- _Aim of the task_
In the listing below, find the line holding "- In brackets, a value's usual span" and the line holding "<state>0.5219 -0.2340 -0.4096". Write out those two lines and all lines between, exactly, and nothing more.

- _Input data_

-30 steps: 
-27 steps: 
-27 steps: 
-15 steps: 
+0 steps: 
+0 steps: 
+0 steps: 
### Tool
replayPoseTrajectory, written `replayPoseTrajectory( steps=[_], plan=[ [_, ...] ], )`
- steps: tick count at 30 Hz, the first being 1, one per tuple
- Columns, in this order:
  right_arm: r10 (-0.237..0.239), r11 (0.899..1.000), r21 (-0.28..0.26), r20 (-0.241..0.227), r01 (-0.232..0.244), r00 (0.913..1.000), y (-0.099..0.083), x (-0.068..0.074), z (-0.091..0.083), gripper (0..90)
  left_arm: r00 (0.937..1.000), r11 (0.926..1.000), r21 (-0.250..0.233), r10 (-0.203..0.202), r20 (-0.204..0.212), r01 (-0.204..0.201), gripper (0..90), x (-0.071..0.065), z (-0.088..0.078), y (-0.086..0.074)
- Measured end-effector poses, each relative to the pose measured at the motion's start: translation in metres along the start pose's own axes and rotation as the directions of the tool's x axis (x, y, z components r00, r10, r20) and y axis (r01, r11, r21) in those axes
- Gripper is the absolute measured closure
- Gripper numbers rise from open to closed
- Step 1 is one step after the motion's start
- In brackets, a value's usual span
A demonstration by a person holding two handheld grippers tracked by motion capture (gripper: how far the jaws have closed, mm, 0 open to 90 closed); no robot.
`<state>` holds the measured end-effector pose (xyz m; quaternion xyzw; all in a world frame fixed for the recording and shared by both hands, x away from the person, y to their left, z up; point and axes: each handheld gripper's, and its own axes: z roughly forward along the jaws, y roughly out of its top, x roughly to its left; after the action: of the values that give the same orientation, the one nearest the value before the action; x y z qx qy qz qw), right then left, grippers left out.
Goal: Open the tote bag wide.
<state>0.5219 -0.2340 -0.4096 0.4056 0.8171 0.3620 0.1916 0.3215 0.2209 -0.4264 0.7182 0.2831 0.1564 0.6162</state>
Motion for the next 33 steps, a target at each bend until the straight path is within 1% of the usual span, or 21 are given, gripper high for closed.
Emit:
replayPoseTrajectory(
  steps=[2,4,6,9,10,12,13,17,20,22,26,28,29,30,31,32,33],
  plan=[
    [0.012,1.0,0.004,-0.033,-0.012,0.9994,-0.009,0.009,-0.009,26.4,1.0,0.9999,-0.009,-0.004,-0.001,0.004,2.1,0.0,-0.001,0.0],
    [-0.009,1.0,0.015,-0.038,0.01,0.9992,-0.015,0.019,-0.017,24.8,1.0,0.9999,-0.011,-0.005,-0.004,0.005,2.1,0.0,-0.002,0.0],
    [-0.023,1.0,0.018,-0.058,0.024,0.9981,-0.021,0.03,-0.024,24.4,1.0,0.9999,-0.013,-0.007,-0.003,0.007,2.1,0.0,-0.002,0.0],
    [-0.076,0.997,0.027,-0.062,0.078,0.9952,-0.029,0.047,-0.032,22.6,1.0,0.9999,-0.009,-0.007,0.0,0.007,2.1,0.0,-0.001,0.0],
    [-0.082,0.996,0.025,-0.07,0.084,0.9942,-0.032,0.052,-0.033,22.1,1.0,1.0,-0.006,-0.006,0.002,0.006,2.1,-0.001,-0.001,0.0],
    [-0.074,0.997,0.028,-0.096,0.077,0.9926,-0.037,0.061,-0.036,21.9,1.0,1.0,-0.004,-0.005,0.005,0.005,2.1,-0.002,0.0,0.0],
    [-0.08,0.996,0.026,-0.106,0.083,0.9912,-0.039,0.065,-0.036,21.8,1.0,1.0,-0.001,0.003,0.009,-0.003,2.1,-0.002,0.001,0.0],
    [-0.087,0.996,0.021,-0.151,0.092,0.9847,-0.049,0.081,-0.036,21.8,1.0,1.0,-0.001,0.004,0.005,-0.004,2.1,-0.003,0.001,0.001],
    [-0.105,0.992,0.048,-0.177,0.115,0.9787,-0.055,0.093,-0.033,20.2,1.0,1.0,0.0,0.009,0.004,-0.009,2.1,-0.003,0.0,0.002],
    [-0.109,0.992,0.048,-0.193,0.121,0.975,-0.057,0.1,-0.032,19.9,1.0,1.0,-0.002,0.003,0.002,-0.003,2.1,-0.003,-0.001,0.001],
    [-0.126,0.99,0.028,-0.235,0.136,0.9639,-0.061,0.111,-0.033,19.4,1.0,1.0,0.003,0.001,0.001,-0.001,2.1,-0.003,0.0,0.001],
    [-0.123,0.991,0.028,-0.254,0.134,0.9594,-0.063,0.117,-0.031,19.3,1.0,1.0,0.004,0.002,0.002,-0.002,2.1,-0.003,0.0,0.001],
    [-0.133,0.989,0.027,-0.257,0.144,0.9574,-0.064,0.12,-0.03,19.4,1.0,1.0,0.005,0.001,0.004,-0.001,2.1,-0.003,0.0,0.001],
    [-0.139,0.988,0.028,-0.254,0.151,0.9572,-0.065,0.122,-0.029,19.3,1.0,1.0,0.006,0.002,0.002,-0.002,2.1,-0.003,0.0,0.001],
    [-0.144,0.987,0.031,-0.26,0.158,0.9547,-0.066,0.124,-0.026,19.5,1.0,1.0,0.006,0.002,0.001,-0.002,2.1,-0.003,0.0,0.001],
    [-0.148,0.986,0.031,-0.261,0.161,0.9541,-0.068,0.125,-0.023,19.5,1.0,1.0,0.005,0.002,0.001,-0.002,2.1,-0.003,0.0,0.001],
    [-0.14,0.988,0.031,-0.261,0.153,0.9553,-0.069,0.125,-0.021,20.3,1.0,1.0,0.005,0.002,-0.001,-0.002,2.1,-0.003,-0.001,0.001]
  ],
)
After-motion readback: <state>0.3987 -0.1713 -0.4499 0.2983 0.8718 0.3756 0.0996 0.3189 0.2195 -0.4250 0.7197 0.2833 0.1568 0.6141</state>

- _Solved exercise_
- In brackets, a value's usual span
A demonstration by a person holding two handheld grippers tracked by motion capture (gripper: how far the jaws have closed, mm, 0 open to 90 closed); no robot.
`<state>` holds the measured end-effector pose (xyz m; quaternion xyzw; all in a world frame fixed for the recording and shared by both hands, x away from the person, y to their left, z up; point and axes: each handheld gripper's, and its own axes: z roughly forward along the jaws, y roughly out of its top, x roughly to its left; after the action: of the values that give the same orientation, the one nearest the value before the action; x y z qx qy qz qw), right then left, grippers left out.
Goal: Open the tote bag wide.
<state>0.5219 -0.2340 -0.4096 0.4056 0.8171 0.3620 0.1916 0.3215 0.2209 -0.4264 0.7182 0.2831 0.1564 0.6162</state>

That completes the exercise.